While voting machine makers said their equipment had few problems given the millions of ballots cast, watchdog groups received about 2,000 complaints about lost and miscounted votes and machine breakdowns. Nearly three-dozen Kerry supporters in Florida said they had to repeatedly override the machines to avoid having their votes recorded for Bush.
Internet buzz that perhaps the exit polls were correct and the actual returns might be flawed grew louder this week when sociology graduate students at the University of California at Berkeley went public with an analysis arguing that Florida results in counties using electronic ballots differed from historical voting patterns.
These counties delivered 130,000 to 260,000 more votes for Bush than the group expected, based on a statistical model that factored in population trends, income levels and other predictors of voting behavior.
The official vote count shows Bush won Florida by nearly a 381,000-vote margin, with strong growth in the traditionally Democratic counties of south Florida. Critics of the Berkeley research say Bush’s success may simply be due to a better get-out-the-vote effort, or fears of terrorism driving many Democrats to choose Bush over party loyalty.
“Nationwide it looks like, regardless of the type of voting machines used, Bush was getting a faster mobilization of voters in traditionally Democratic areas than were the Democrats,” said Charles Stewart III, a political science professor at MIT who specializes in American politics and research methodology.
Stewart said any Florida discrepancies between historic patterns and the Nov. 2 vote may be explained by nationwide trends — for example, while Republicans easily won many rural and suburban areas they also made impressive gains in urban areas.
The state that gave Bush the biggest number of votes was New York, which does not use electronic voting machines. South Florida — the state’s most urban region — may have followed a similar pattern of showing steady Republican gains, Stewart said.
But because touch-screen machines lack paper records and ballots can’t be examined individually in a recount, the Berkeley students said looking for anomalies is the only way to gauge whether the machines recorded ballots the way voters intended.
They decided to create a model that would account for any available data that might explain why Bush gained votes since 2000 in most of Florida’s 15 counties that switched to electronic voting machines.
For instance, wealthier counties often swing Republican and can afford expensive voting computers. The students’ model for analysis thus factored out the impact of wealth.
However, their study only considered possible explanations for the combination of Bush’s victory and the presence of e-voting equipment. For example, they didn’t factor in the number of campaign visits that the Bush campaign made to a county, or the number of residents who consider themselves evangelical Christians.
Still, the Berkeley group hopes Florida officials will take a closer look at the vote in light of their study to rule out fears that the vote was somehow manipulated in the crucial swing state.

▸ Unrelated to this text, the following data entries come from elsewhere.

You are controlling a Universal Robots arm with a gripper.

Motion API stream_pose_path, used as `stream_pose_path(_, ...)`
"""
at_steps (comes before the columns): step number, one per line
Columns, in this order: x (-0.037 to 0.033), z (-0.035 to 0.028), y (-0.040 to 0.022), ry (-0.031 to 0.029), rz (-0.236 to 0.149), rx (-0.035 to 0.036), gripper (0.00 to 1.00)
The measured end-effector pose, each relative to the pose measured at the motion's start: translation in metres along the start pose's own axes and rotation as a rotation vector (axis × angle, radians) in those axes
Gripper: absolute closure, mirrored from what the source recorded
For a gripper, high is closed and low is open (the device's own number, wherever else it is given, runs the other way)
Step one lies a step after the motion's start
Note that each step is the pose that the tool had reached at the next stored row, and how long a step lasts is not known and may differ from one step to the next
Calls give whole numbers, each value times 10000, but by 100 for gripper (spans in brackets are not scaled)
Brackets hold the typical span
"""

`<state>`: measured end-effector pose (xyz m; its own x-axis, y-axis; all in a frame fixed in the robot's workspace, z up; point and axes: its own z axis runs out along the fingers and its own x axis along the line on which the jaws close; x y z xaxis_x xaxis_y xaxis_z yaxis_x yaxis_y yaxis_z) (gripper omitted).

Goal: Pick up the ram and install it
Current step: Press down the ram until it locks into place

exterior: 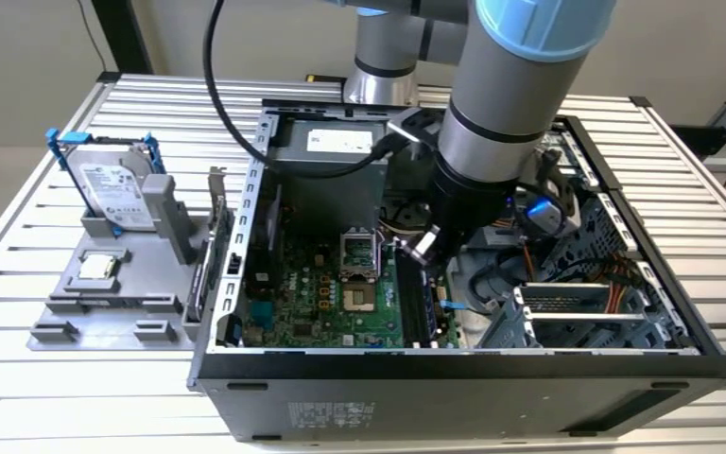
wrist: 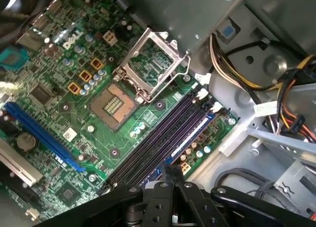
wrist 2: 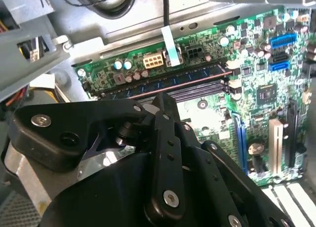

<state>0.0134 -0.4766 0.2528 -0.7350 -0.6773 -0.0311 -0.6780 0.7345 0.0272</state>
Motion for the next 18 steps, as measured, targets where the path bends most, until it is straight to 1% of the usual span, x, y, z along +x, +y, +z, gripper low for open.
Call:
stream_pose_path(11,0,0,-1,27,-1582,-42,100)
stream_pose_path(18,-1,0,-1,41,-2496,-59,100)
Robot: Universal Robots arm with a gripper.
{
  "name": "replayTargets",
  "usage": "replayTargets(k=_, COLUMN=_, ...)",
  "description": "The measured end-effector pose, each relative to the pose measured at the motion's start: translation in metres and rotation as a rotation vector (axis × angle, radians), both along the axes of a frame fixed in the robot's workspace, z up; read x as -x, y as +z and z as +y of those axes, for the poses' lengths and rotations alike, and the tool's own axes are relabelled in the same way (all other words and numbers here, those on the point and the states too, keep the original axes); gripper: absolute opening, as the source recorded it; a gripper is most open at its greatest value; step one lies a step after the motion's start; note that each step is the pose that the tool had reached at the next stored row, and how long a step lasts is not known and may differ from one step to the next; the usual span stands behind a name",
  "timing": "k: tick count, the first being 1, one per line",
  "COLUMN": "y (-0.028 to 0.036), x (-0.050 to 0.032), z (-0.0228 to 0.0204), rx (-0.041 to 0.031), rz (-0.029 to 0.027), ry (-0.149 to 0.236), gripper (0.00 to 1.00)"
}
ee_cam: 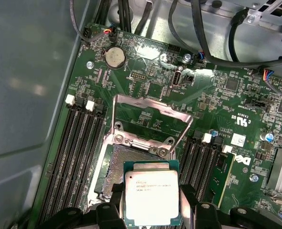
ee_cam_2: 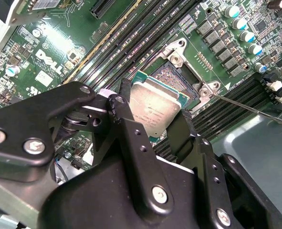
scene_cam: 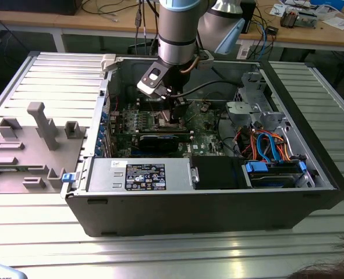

“We view this as a smoke alarm that we need to tell the fire department about,” said Berkeley sociology professor Michael Hout. “It’s up to local officials to figure out what actually happened in their jurisdictions.”
Florida published certified returns Sunday, and some counties across the nation are still counting provisional ballots. As more data is released, further scrutiny is expected from academia and from the U.S. Election Assistance Commission. But the pace of such research is slow.
Michael Alvarez, a CalTech political science professor, didn’t publish his analysis of 2000 election data until the spring of 2001.
“I don’t anticipate us being any quicker this time,” he said.